*Activity*.
Go through the entries below and copy each line that holds the word "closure".

*Input*.
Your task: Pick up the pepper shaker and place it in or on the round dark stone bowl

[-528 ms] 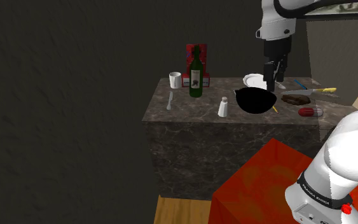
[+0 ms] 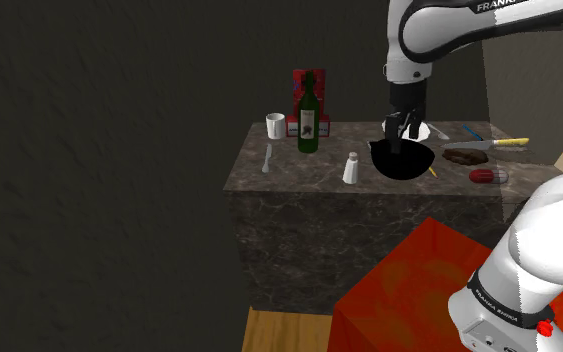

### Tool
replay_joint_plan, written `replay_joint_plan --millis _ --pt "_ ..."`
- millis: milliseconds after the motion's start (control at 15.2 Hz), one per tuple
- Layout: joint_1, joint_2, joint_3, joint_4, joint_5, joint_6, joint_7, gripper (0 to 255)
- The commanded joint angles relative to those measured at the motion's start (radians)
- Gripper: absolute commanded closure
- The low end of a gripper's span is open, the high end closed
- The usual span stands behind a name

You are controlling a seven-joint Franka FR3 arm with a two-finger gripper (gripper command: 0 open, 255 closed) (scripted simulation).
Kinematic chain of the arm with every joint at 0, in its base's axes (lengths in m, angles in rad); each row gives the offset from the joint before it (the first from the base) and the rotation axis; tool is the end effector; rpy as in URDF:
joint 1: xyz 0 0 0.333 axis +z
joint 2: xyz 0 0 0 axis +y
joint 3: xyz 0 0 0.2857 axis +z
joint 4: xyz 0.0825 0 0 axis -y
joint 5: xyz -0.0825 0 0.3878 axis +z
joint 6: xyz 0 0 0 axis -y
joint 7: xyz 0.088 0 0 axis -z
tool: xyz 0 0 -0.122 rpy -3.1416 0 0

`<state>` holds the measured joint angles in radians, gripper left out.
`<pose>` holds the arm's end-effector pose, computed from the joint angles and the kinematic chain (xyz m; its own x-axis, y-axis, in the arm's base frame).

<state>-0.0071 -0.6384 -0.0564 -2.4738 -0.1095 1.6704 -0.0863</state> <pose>0.3576 -0.0352 0.4549 0.9840 0.0508 -0.1707 0.0614 -0.9965 0.0575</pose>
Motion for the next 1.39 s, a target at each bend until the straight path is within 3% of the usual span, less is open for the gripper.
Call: replay_joint_plan --millis 0,792,924,1320 --pt "-0.004 0.065 0.001 0.005 0.000 0.086 0.027 0" --pt "-0.039 0.462 -0.007 0.121 -0.022 0.498 0.166 0" --pt "-0.045 0.528 -0.010 0.157 -0.026 0.548 0.187 0" --pt "-0.049 0.575 -0.015 0.122 -0.032 0.631 0.190 0"
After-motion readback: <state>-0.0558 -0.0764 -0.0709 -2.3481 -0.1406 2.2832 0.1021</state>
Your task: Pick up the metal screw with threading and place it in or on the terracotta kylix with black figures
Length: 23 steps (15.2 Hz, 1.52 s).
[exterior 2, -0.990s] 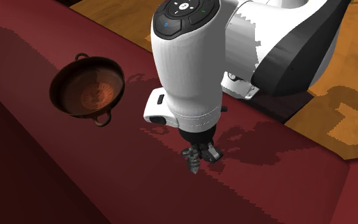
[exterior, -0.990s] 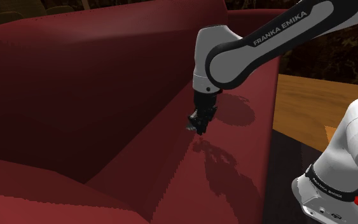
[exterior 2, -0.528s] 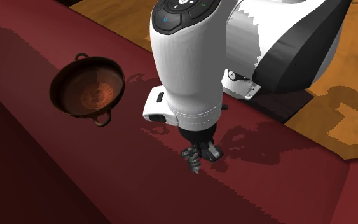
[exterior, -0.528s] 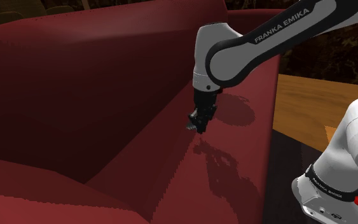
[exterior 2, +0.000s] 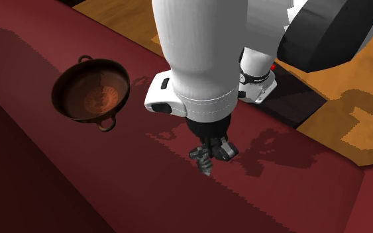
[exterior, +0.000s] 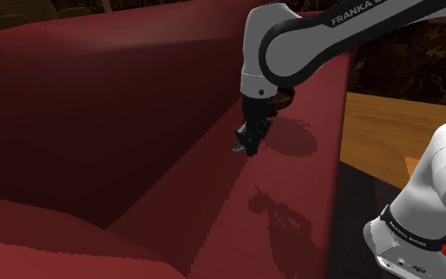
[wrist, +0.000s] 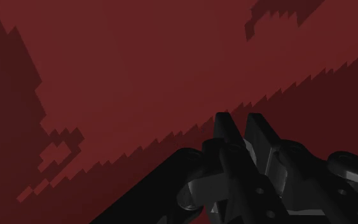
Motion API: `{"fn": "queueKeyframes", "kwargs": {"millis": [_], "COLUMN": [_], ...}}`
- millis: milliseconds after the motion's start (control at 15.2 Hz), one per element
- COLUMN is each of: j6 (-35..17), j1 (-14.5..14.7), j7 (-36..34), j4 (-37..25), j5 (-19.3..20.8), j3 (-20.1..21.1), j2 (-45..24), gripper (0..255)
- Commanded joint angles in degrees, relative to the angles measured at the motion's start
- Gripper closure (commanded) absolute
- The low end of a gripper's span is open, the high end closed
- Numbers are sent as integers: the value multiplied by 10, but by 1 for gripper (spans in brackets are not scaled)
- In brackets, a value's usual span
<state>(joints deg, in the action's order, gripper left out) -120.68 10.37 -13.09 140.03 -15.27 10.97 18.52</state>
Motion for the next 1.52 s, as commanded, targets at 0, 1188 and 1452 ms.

*Completed exercise*.
- Gripper: absolute commanded closure
- Gripper closure (commanded) absolute

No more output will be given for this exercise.